Trent spoke with the guardian and then explained. “He says there are three more floors, similar to this one, all filled with machinery. What you are looking at is actually an elevator. The floor, now four stories below, moves up and down so equipment can be moved from one level to another.”

“So how do you get it to move?” I asked.

Trent translated. “He says the rounded alcove you passed is a control center for the entire complex. You need the medallion to activate the system.”

“Okay, then let’s go back to the control center,” I said.

We walked back to the rounded alcove. The guardian took the medallion and placed it into a small recess in the back section of the rounded wall. The walls lit up with images and strange symbols.

“So where’s the keyboard?” I asked. “How do we interface with the system?”

The guardian stepped forward and reached up to one of the displays. He put his finger in front of one of the gold colored symbols and moved it slightly to the right. Lights came on over the dark pit at the end of the hall. I could hear the sound of equipment operating. The sound stopped as the elevator floor appeared and stopped level with the floor in our section of the hall.

“How does he know which symbol does what?” I asked.

Trent conferred with the guardian. “The language is similar in some respects to Sanskrit, but much older. He says the previous guardian taught him the language, which he learned from the guardian before him.”

“Swell,” I said, “has he taught the next guardian the language?”

“He says there is no next guardian. He is the last one.”

“We can’t lose this knowledge,” I said. “How can we preserve what is here?”
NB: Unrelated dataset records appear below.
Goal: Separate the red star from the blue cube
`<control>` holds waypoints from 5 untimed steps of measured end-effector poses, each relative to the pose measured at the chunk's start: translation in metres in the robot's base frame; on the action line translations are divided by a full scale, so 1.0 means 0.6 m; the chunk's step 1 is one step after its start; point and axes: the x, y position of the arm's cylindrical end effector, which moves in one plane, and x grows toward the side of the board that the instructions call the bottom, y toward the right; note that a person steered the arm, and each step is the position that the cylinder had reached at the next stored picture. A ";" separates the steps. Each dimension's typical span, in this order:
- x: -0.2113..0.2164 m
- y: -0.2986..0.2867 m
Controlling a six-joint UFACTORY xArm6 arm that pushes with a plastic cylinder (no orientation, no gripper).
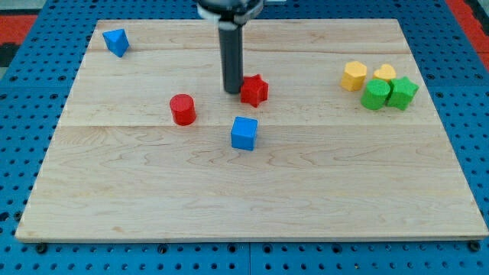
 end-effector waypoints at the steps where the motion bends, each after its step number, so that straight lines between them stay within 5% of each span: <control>1: -0.004 0.012; 3: 0.104 0.025; 5: 0.127 0.052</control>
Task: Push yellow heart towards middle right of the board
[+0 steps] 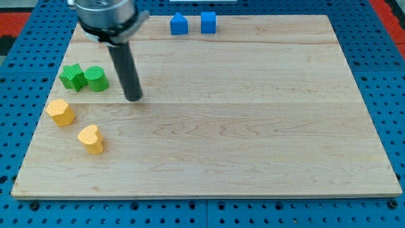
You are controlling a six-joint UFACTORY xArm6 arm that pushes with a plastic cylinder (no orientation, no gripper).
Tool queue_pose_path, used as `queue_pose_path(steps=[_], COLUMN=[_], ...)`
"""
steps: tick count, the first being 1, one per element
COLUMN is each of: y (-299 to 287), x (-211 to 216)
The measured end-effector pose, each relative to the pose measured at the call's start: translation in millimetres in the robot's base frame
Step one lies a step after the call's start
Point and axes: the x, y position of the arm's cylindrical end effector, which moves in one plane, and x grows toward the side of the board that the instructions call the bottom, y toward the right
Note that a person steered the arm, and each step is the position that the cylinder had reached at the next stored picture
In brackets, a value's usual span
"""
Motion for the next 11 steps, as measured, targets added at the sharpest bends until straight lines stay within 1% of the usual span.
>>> queue_pose_path(steps=[1,2,3,4,5,6,8,9,10,11], y=[50.4,1.0,-84.6,-162.8,-134.0,-85.9,36.4,50.0,78.4,141.1], x=[76.0,170.1,172.5,129.5,96.5,82.1,81.6,43.8,3.7,-0.8])
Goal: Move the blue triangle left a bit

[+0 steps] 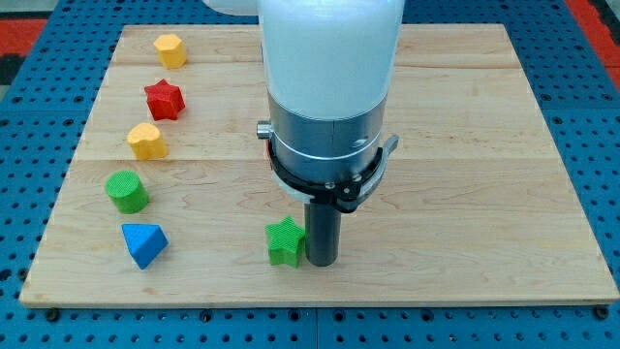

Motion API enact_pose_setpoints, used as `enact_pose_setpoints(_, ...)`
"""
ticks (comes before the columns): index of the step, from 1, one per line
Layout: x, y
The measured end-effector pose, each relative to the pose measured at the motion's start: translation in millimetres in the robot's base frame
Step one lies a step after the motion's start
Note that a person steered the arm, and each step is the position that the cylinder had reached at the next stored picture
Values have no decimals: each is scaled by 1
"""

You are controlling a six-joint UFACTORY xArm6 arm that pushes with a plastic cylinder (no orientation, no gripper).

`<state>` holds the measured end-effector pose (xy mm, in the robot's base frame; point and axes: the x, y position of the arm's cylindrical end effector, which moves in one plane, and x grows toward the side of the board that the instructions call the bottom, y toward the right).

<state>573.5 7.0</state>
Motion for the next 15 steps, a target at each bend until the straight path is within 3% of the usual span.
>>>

Just then the hair on the back of my neck stood up and I became aware of something moving behind us. I turned and the others followed. In front of us stood the six foot tall robot from the alcove near the front of the hall. Ed pulled his knife and stepped in front of me, determined to protect me at all costs.

The robot quickly tracked his movements and looked at the knife. I slowly stepped in front of Ed and turned to face him.
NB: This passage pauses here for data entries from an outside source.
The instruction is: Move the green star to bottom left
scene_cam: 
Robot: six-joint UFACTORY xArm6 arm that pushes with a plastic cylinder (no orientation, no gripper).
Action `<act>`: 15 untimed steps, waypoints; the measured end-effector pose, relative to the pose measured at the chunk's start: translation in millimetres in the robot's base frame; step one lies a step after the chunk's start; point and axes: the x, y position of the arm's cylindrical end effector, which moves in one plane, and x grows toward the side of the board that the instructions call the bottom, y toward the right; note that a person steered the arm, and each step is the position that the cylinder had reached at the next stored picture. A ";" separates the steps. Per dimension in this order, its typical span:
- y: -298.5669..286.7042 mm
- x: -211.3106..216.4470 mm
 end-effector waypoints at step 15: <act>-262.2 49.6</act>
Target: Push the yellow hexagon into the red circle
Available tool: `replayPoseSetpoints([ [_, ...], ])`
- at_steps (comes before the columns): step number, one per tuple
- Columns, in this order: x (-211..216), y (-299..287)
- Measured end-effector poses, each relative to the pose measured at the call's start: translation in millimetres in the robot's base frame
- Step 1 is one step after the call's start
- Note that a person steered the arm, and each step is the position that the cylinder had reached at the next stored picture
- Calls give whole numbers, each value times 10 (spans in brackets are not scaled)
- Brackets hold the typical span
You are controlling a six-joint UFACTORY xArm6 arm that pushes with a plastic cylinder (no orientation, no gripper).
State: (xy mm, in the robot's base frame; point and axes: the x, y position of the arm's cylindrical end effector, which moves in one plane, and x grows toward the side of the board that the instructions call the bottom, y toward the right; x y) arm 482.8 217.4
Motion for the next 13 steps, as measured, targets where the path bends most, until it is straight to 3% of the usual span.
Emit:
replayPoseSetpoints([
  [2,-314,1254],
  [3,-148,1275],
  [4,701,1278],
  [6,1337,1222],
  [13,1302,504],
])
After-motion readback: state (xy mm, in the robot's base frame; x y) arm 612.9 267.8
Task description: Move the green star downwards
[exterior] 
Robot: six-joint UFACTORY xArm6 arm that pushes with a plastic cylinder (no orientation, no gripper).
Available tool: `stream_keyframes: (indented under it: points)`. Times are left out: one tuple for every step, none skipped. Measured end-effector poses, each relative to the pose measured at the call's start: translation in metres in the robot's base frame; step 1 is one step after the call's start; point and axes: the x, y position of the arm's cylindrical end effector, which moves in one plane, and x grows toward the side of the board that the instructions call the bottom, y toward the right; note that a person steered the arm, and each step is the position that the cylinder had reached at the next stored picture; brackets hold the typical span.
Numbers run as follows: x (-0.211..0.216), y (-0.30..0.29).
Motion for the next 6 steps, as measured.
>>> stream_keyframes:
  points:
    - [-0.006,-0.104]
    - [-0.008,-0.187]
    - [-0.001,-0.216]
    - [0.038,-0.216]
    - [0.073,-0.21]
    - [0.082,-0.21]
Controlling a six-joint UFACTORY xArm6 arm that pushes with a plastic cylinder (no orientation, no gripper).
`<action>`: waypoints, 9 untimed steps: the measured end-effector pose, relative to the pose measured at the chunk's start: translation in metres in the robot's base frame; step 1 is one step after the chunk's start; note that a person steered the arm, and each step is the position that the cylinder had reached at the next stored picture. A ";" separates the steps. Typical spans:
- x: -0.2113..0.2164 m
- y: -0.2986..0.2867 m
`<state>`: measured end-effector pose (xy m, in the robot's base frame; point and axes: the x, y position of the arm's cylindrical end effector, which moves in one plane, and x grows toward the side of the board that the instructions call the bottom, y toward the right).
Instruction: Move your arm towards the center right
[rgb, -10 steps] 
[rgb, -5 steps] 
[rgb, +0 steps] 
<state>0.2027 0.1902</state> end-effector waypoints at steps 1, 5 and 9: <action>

“Ed, give me the knife,” I said. Ed looked me in the eye, but didn’t move. “Ed, you aren’t going to win against the robot. Remember the invincible warrior that guards the cave? This is it. You have to trust me. Now, give me the knife.”

Ed slowly handed the knife to me. I turned and slid the knife across the floor, handle first, toward the feet of the robot. After a short pause, the robot quickly reached down, picked up the knife and broke it into small pieces with its hands, and tossed the pieces off to the side. It stood there watching us, apparently deciding our fate.

CHAPTER 10

I stepped forward. “Look,” I said, “I am the one responsible for the intrusion into your domain. If anyone is to be punished it’s me. The others are not to blame.”